WORK REQUIRED
The following data has a line with "Return the segmentation of the black right gripper left" and a line with "Return the segmentation of the blue". Write out exactly those lines and all the lines between them.

GIVEN INFORMATION
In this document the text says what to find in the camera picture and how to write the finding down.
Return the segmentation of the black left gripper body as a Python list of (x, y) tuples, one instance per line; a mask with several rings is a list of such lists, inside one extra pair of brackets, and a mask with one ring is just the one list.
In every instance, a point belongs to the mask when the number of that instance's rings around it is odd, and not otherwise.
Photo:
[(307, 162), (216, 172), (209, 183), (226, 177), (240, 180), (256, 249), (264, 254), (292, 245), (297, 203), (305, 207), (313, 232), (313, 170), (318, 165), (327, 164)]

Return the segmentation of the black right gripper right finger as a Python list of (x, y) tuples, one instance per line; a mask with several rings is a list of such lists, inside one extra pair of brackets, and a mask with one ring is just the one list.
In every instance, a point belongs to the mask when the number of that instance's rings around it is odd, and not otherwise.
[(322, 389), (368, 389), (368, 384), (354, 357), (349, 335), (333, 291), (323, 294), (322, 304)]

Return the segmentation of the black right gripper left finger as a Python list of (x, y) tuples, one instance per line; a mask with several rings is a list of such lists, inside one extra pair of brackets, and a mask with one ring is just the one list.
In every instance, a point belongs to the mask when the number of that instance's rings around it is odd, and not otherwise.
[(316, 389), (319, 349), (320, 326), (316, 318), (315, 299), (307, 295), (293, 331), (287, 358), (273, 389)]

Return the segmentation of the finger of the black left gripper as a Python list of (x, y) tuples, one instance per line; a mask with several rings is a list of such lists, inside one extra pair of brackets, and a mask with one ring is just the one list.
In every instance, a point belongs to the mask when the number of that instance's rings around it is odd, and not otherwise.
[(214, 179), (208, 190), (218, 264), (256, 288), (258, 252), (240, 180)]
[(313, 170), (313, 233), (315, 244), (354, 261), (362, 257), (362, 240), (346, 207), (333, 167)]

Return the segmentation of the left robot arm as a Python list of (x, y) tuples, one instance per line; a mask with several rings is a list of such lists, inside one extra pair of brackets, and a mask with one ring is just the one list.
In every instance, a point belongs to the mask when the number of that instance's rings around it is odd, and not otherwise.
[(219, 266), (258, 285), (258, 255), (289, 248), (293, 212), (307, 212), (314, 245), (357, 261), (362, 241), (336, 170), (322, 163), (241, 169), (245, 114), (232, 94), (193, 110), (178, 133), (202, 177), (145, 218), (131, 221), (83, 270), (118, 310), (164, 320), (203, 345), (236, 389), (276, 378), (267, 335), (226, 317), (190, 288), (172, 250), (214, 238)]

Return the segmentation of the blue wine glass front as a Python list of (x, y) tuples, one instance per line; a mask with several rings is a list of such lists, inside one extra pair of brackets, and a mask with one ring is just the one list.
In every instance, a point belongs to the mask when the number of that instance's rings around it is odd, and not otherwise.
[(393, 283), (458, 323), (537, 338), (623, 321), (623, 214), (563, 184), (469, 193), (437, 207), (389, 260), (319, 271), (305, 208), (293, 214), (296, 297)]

OUTPUT OF THE TASK
Return the segmentation of the black right gripper left finger as a Python list of (x, y) tuples, one instance per line; a mask with several rings is a list of such lists, inside one extra pair of brackets, and a mask with one ring is just the one list.
In every instance, a point belongs to the mask when the number of that instance's rings around it is odd, and not otherwise.
[(316, 389), (319, 349), (320, 326), (316, 318), (315, 299), (307, 295), (293, 331), (287, 358), (273, 389)]

Return the segmentation of the finger of the black left gripper as a Python list of (x, y) tuples, one instance per line; a mask with several rings is a list of such lists, inside one extra pair of brackets, and a mask with one ring is just the one list.
In every instance, a point belongs to the mask when the number of that instance's rings around it is odd, and not otherwise.
[(214, 179), (208, 190), (218, 264), (256, 288), (258, 252), (240, 180)]
[(313, 170), (313, 233), (315, 244), (354, 261), (362, 257), (362, 240), (346, 207), (333, 167)]

Return the segmentation of the left robot arm as a Python list of (x, y) tuples, one instance per line; a mask with several rings is a list of such lists, inside one extra pair of brackets, and a mask with one ring is just the one list.
In every instance, a point belongs to the mask when the number of that instance's rings around it is odd, and not otherwise.
[(219, 266), (258, 285), (258, 255), (289, 248), (293, 212), (307, 212), (314, 245), (357, 261), (362, 241), (336, 170), (322, 163), (241, 169), (245, 114), (232, 94), (193, 110), (178, 133), (202, 177), (145, 218), (131, 221), (83, 270), (118, 310), (164, 320), (203, 345), (236, 389), (276, 378), (267, 335), (226, 317), (190, 288), (172, 250), (214, 238)]

Return the segmentation of the blue wine glass front as a Python list of (x, y) tuples, one instance per line; a mask with several rings is a list of such lists, inside one extra pair of brackets, and a mask with one ring is just the one list.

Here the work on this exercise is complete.